The Conditional Independence Assumption states that the potential outcomes are independent of the treatment assignment after adjust/controlling for X (a set of covariates).

The Conditional Independence Assumption states that the potential outcomes are independent of the treatment assignment after adjust/controlling for X (a set of covariates).

  • After (honestly and rigorously) convincing ourselves that the CIA holds in our data, we can go ahead and use the methods we saw in Part 1: Subclassification, Exact Matching, and Approximate Matching, which adjust for the set X of confounders/covariates and thus estimate the true causal effect.

Matching versus Regression: What’s the difference?

After that brief recap, let’s talk more about the contexts in which Matching should be used. Specifically, how can we decide when to use Matching and when Regression to control for confounders? After all, both methods rely on the same type of DAG: one where the conditional independence assumption is met1.

To answer that question, let’s look into the differences between these two techniques.

Regression is parametric, Matching is non-parametric

Regression requires us to assume a functional form that links the treatment (\(D\)) and the covariates (\(X\)) with the outcome (\(Y\)). We call this kind of model “parametric” because it has parameters to be estimated (which, in the context of regression, are usually known as “betas”).

On the other hand, Matching provides more freedom by not imposing any functional form on the variables. The only two assumptions it relies on are the CIA (which is required by regression too) and common support (which is necessary to obtain an estimate).

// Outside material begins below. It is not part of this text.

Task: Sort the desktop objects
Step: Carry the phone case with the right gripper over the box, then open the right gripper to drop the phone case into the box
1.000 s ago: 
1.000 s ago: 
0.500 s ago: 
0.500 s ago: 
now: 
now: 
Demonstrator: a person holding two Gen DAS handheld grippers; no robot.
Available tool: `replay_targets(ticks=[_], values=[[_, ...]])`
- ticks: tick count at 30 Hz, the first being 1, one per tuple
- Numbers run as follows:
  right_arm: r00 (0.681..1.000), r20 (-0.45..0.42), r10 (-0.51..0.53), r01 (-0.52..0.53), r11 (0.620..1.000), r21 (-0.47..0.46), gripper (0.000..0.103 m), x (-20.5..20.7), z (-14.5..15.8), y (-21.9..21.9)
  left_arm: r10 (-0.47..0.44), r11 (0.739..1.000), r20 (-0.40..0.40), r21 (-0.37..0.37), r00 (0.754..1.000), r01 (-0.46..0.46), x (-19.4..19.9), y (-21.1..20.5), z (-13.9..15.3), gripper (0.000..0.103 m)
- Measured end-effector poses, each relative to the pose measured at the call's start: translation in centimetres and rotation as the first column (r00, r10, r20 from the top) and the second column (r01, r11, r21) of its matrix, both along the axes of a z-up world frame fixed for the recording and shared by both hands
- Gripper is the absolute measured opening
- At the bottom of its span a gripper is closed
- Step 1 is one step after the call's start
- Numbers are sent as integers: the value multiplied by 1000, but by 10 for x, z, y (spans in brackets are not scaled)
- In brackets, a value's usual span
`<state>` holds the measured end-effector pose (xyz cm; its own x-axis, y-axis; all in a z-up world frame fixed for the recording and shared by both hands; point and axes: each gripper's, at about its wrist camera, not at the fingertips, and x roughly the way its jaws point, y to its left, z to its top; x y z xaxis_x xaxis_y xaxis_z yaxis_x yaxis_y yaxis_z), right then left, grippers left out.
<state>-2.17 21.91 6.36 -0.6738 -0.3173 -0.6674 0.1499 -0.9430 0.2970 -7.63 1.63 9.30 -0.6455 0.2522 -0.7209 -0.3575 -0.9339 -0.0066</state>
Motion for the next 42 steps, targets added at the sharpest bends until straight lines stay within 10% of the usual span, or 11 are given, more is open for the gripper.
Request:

For example, if your regression model is \(Y = D + X_1 + X_2\) (where \(X_1\) and \(X_2\) are covariates and observable confounders), you’re imposing a specification that assumes:

  • Independence between the treatment effect and the covariates values.
  • Linear and additive effects of the covariates on the outcome (the “beta” of \(X_1\) is the same regardless of the value of \(X_2\), and vice-versa).

These assumptions could be true or not, and if they are not true, then our estimate may be biased due to misspecification.

Meanwhile, if we did Matching using \(X_1\) and \(X_2\), the estimated counterfactual for each unit would be just the (average) actual outcome of the matched unit(s), so there would be no need to make any functional form assumptions. The relationships between the covariates, the treatment and the outcome could be highly non-linear, and the Matching estimator would still work just fine, as long as there is common support and the CIA holds2.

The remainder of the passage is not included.